PROBLEM DETAILS: Only the lines below starting at the one that contains "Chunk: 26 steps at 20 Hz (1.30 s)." and ending at the one that contains "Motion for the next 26" are to be reproduced, exactly and with both ends kept.

[Dataset records]

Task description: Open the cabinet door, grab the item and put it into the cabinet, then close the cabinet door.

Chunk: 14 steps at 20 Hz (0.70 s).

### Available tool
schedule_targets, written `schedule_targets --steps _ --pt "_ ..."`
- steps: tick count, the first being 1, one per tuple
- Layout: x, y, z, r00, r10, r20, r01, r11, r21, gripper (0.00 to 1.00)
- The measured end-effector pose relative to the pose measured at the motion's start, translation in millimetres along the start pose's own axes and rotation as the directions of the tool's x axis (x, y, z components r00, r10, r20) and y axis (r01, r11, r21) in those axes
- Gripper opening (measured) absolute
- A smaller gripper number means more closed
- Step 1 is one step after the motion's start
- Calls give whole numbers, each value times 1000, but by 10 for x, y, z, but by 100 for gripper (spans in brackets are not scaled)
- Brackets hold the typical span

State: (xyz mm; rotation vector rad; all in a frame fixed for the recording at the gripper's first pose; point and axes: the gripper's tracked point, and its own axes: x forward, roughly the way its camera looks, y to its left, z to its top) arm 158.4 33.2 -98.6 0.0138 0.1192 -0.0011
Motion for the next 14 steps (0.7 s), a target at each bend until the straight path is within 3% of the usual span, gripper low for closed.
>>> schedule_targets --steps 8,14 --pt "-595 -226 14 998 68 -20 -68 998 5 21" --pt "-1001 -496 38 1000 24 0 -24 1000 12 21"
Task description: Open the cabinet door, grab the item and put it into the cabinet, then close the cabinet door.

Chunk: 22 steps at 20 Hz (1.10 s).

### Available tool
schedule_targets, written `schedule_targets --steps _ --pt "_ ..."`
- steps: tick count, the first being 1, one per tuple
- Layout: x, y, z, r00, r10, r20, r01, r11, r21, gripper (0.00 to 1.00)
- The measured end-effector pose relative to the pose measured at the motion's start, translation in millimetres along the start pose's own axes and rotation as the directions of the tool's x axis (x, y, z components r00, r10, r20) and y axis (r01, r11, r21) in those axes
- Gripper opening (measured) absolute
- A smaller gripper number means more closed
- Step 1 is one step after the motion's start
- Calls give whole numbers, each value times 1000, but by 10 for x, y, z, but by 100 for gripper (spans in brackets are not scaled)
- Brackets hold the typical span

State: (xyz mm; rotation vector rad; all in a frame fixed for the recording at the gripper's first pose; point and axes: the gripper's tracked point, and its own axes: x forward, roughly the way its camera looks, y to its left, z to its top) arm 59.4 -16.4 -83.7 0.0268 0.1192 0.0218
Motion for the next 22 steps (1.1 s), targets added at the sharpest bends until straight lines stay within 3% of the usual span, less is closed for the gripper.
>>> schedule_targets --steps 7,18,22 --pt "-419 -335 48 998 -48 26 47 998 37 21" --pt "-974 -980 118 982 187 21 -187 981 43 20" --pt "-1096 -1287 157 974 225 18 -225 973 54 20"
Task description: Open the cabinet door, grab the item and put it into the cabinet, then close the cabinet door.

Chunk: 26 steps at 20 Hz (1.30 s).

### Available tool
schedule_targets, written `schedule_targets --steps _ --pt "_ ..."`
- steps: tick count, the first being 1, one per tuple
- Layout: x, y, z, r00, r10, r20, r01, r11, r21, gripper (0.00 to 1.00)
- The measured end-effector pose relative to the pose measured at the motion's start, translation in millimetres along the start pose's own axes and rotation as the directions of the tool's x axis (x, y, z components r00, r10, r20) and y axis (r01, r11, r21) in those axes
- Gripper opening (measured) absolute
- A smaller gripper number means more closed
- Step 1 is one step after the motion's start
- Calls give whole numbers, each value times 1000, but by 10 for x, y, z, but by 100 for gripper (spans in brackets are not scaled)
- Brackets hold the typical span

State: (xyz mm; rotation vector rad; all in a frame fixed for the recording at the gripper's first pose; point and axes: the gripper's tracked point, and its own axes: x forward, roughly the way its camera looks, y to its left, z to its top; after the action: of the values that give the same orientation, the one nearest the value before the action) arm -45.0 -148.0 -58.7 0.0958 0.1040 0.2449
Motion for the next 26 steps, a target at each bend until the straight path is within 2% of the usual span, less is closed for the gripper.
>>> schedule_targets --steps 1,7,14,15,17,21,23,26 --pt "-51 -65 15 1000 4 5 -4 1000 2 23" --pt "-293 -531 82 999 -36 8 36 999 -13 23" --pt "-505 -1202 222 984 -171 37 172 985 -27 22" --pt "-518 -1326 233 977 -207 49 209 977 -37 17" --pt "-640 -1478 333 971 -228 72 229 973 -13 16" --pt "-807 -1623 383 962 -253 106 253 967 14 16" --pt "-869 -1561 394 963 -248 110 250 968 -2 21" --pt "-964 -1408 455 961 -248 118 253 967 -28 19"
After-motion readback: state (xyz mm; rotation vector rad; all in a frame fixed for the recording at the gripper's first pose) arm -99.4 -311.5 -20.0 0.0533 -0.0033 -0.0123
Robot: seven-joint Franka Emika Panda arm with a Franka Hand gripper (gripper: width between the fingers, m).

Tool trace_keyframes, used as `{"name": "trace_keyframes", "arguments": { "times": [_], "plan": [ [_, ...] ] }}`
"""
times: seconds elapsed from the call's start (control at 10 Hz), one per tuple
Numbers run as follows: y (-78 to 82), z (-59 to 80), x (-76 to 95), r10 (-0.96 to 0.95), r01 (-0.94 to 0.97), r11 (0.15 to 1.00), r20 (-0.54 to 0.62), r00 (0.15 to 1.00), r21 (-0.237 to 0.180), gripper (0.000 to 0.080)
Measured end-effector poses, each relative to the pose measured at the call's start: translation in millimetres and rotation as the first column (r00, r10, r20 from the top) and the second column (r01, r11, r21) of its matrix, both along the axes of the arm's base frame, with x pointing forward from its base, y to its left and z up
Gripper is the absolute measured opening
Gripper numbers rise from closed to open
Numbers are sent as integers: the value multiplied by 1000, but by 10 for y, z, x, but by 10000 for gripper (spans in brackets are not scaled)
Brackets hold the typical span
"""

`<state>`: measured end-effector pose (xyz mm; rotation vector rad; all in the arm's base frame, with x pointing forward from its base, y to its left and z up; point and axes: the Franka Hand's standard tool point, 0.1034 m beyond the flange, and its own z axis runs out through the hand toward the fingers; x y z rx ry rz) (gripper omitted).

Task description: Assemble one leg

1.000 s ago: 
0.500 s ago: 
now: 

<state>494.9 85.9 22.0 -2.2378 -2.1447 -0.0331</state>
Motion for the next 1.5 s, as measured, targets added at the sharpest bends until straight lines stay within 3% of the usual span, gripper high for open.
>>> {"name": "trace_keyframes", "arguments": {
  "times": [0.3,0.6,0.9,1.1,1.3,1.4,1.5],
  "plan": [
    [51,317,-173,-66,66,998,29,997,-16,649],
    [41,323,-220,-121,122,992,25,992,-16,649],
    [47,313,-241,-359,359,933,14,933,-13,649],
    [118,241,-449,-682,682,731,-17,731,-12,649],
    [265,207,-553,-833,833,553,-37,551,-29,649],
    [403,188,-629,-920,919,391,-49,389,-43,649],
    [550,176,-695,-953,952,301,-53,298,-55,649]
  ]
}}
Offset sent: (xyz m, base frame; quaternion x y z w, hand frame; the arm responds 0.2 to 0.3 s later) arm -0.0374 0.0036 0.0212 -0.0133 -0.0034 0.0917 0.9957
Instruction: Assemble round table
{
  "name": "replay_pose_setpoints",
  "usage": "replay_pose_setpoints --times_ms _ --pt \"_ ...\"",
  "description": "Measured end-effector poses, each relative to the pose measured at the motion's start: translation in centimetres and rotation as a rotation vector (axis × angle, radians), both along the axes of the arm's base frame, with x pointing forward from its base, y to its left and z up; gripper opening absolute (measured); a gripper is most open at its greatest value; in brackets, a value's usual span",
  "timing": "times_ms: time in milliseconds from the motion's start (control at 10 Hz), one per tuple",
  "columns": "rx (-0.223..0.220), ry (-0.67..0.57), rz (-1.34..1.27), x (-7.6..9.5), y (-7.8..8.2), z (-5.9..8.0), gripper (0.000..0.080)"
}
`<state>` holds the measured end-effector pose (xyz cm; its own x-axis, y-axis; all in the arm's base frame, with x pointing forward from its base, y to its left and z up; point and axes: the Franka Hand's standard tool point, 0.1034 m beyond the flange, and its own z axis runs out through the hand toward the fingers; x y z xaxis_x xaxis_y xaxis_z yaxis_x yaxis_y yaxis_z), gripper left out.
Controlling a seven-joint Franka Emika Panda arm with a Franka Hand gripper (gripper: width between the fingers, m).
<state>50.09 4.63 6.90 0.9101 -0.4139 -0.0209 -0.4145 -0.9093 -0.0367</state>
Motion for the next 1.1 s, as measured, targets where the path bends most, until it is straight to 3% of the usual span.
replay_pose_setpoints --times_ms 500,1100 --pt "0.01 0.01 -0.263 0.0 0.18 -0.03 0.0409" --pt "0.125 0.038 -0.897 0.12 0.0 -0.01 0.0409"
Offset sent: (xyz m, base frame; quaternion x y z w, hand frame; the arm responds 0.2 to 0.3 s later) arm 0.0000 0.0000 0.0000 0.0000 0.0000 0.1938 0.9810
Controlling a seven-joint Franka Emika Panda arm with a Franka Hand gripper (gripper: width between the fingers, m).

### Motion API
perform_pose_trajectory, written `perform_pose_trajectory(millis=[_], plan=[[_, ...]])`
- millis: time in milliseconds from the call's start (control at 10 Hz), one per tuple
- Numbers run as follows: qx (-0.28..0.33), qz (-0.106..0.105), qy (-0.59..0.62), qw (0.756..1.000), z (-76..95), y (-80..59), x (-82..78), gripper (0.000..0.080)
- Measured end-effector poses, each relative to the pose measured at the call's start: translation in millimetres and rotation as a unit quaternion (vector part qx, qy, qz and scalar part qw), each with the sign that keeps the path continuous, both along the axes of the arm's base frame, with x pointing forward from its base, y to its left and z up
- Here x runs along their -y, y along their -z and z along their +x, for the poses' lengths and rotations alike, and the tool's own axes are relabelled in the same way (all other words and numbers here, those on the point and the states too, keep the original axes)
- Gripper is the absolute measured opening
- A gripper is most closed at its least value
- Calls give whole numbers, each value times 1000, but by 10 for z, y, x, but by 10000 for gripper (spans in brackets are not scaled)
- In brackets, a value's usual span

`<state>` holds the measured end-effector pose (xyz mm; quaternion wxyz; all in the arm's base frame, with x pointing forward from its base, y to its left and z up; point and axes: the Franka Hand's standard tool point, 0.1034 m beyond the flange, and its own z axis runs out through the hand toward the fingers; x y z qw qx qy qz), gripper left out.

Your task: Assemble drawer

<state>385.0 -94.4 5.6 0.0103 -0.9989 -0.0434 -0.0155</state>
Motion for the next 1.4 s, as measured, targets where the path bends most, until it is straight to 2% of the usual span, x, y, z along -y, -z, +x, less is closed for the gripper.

TASK RESPONSE:
Chunk: 26 steps at 20 Hz (1.30 s).

### Available tool
schedule_targets, written `schedule_targets --steps _ --pt "_ ..."`
- steps: tick count, the first being 1, one per tuple
- Layout: x, y, z, r00, r10, r20, r01, r11, r21, gripper (0.00 to 1.00)
- The measured end-effector pose relative to the pose measured at the motion's start, translation in millimetres along the start pose's own axes and rotation as the directions of the tool's x axis (x, y, z components r00, r10, r20) and y axis (r01, r11, r21) in those axes
- Gripper opening (measured) absolute
- A smaller gripper number means more closed
- Step 1 is one step after the motion's start
- Calls give whole numbers, each value times 1000, but by 10 for x, y, z, but by 100 for gripper (spans in brackets are not scaled)
- Brackets hold the typical span

State: (xyz mm; rotation vector rad; all in a frame fixed for the recording at the gripper's first pose; point and axes: the gripper's tracked point, and its own axes: x forward, roughly the way its camera looks, y to its left, z to its top; after the action: of the values that give the same orientation, the one nearest the value before the action) arm -45.0 -148.0 -58.7 0.0958 0.1040 0.2449
Motion for the next 26 steps, a target at each bend until the straight path is within 2% of the usual span, less is closed for the gripper.

Nothing else belongs in the answer.